*Problem details*:
Using the data below, set down every line from the one containing "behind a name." through the one containing "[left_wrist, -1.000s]", inclusive and unchanged. Pictures are to be skipped.

*Supplied material*:
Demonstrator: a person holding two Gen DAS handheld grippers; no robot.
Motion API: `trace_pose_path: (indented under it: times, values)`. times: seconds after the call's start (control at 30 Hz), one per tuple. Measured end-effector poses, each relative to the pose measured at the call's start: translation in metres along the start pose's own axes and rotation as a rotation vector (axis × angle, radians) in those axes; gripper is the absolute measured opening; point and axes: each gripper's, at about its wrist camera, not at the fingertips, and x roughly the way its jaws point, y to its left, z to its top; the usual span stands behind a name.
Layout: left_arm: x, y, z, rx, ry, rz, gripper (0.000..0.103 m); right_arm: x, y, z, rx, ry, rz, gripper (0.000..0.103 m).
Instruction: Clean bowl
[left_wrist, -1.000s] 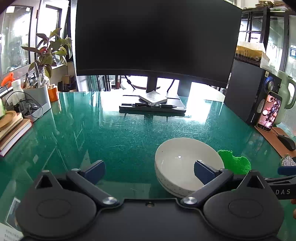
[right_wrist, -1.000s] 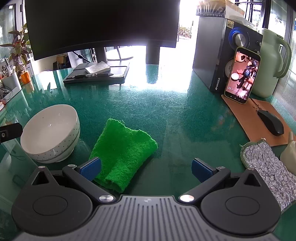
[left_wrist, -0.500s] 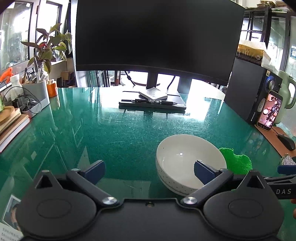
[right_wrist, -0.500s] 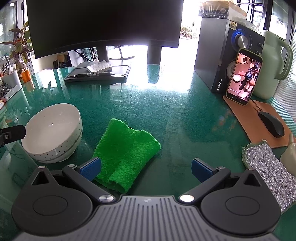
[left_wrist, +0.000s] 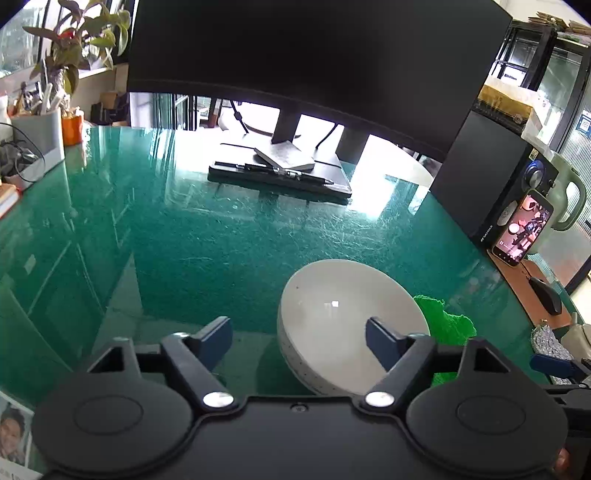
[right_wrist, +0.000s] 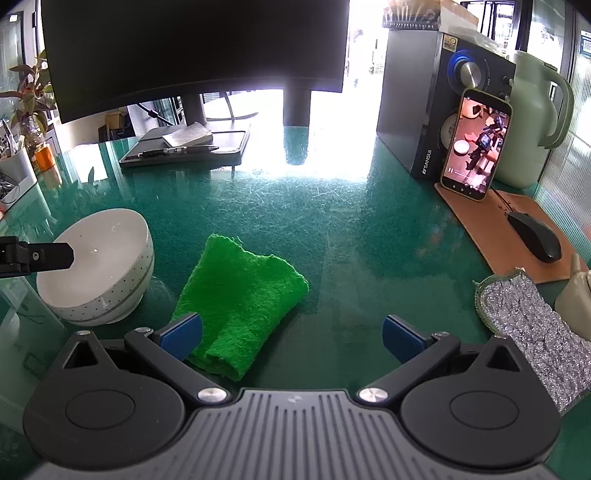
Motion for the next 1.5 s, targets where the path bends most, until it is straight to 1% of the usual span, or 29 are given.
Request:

*Output of the task*:
Motion API: `trace_pose_path: (indented under it: times, values)`. times: seconds after the call's start (control at 30 Hz), one per tuple. Measured end-effector poses, each relative to the pose measured at the call's start: translation in metres along the start pose's own axes and rotation as a rotation vector (axis × angle, radians) in those axes; gripper is the absolute measured opening; point and axes: each gripper's, at about its wrist camera, not at the fingertips, and x roughly the way its jaws point, y to its left, z to its top; the usual span stands behind a name.
Layout: left_arm: x, y, z, rx, ry, rz, gripper (0.000..0.103 m); right_arm: x, y, z, rx, ry, rz, gripper (0.000..0.103 m).
Instruction: Clean bowl
[left_wrist, -1.000s] 

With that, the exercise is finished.